PROVIDED MATERIAL section start

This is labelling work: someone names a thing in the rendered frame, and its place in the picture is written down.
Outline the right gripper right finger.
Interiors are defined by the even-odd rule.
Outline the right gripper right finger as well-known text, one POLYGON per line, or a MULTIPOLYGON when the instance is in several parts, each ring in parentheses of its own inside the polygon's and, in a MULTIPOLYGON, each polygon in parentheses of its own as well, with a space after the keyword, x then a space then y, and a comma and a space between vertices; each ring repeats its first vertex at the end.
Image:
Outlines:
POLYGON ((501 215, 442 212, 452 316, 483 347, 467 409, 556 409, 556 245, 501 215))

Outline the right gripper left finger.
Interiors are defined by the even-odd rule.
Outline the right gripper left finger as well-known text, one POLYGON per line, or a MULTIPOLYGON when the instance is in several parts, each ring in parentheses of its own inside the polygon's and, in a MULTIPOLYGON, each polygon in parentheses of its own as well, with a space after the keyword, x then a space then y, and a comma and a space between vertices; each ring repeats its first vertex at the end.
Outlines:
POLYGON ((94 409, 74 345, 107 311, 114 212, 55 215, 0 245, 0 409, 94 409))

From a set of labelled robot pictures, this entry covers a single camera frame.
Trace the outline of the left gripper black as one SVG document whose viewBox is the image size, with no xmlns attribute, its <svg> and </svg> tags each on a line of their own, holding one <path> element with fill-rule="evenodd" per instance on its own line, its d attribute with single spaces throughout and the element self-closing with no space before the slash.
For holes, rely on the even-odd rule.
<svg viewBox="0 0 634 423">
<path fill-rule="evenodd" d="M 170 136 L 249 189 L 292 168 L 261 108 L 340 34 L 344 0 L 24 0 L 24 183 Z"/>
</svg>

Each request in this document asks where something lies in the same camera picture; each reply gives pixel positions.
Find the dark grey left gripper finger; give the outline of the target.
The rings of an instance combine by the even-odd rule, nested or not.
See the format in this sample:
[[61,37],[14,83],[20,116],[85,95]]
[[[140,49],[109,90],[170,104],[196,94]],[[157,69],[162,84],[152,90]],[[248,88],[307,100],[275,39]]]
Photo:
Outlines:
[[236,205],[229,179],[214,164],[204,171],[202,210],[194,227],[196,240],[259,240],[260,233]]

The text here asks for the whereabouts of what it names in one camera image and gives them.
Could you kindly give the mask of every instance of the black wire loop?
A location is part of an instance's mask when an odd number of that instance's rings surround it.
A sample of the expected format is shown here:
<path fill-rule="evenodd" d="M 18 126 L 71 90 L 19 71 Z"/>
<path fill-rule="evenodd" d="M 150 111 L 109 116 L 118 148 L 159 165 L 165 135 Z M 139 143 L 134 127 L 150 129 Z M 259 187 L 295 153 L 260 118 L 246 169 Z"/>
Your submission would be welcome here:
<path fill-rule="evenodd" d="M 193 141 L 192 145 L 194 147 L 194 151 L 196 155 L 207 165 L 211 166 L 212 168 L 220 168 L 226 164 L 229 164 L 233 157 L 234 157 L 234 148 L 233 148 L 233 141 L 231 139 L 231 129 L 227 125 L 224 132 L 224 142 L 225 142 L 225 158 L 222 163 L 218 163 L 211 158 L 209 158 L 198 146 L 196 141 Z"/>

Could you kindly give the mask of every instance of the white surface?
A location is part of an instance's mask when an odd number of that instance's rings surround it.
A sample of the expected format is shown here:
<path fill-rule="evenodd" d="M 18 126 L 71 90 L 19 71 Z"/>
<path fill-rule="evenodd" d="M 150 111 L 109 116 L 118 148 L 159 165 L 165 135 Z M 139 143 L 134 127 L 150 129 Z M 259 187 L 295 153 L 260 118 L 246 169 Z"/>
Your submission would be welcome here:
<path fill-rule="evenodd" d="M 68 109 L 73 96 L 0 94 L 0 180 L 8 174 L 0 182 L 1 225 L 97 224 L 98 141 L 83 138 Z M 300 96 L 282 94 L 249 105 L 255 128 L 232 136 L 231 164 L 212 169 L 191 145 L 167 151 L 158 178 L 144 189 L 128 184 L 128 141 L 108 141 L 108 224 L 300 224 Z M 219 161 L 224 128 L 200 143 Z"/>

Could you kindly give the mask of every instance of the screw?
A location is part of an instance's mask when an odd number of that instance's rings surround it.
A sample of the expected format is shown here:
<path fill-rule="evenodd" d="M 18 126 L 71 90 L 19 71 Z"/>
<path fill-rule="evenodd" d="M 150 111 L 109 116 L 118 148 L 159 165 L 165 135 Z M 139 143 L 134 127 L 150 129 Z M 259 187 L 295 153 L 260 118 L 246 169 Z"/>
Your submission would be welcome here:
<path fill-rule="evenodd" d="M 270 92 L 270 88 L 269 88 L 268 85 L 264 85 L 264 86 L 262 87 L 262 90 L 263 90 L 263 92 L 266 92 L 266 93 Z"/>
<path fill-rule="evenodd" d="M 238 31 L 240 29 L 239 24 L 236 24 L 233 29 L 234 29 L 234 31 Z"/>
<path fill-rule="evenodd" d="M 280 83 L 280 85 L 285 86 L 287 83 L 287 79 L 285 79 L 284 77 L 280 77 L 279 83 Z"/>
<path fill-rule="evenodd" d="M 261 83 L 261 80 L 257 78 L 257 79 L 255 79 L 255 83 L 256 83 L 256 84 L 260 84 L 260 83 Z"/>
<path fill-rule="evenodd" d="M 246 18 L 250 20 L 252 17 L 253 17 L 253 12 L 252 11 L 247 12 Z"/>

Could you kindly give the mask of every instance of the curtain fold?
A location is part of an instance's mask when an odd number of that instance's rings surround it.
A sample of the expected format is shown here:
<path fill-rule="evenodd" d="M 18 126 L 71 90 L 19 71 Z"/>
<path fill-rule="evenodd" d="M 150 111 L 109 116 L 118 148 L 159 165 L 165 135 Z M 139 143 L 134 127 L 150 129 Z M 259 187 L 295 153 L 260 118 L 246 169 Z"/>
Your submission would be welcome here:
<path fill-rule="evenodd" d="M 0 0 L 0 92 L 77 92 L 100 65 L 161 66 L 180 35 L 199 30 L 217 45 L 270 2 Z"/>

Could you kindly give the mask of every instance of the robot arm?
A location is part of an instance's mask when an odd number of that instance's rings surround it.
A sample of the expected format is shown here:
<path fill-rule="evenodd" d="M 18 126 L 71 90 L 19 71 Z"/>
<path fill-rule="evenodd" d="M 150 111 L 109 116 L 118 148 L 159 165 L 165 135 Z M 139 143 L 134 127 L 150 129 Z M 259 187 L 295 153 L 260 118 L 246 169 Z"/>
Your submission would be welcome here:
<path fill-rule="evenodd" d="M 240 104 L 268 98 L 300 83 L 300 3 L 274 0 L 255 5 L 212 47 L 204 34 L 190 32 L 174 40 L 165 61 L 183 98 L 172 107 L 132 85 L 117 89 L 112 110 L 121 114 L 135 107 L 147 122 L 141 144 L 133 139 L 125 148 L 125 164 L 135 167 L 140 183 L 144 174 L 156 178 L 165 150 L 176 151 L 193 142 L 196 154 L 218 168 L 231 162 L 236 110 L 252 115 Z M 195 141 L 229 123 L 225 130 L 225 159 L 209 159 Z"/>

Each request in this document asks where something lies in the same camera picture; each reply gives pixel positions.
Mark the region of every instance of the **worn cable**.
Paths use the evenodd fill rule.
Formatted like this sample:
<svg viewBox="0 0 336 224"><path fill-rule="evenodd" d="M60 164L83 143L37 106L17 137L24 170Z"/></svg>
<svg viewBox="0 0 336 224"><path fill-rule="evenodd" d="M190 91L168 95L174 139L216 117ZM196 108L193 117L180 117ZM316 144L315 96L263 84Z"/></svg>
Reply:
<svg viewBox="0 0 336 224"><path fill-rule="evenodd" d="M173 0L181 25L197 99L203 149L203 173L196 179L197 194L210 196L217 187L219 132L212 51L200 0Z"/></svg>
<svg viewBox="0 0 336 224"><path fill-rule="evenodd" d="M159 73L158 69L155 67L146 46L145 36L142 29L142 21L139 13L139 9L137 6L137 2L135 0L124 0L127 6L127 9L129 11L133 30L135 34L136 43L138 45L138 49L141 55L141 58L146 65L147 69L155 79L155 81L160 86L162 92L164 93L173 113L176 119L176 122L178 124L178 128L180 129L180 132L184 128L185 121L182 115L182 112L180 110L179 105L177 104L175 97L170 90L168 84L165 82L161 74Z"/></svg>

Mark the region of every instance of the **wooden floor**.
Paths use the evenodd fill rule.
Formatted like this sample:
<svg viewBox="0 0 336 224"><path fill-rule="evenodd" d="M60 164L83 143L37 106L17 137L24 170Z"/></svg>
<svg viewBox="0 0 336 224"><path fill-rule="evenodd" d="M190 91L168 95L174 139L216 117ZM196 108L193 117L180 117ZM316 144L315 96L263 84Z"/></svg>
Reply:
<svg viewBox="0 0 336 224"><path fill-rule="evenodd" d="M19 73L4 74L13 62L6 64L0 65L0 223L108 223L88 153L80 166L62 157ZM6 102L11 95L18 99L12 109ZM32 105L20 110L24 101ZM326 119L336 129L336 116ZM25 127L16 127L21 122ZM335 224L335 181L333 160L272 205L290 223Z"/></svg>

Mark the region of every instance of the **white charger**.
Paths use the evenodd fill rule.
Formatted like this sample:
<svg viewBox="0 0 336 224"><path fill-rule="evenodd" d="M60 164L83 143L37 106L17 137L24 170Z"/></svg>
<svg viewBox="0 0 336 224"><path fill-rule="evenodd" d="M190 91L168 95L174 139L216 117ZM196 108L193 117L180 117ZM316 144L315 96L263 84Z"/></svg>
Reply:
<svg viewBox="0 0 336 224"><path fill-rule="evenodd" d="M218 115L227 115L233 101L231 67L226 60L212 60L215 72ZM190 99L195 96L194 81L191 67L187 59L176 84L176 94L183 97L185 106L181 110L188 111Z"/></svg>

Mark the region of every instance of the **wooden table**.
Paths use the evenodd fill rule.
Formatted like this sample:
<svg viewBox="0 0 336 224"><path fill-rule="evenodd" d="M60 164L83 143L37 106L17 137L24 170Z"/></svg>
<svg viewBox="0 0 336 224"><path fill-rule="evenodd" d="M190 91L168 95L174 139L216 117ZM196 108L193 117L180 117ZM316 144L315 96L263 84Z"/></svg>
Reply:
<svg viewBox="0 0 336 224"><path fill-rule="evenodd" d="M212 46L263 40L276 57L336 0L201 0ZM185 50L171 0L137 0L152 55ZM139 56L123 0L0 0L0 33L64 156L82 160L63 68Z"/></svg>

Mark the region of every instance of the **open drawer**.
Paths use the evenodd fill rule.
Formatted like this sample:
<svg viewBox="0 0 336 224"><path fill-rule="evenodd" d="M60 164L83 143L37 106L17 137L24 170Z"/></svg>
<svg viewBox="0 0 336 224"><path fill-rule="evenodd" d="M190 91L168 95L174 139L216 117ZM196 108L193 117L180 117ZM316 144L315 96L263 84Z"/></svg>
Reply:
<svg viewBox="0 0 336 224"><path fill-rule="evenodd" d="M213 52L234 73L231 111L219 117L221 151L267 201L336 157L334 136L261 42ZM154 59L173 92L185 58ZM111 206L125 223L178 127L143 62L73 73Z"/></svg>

PROVIDED MATERIAL section end

→ THE PROBLEM: Scan the listing above, and wherever a line holds the string "robot", copy that line.

→ EXERCISE ANSWER:
From a set of labelled robot pictures, this entry covers a single camera frame.
Could you kindly give the mask of every instance of the robot arm?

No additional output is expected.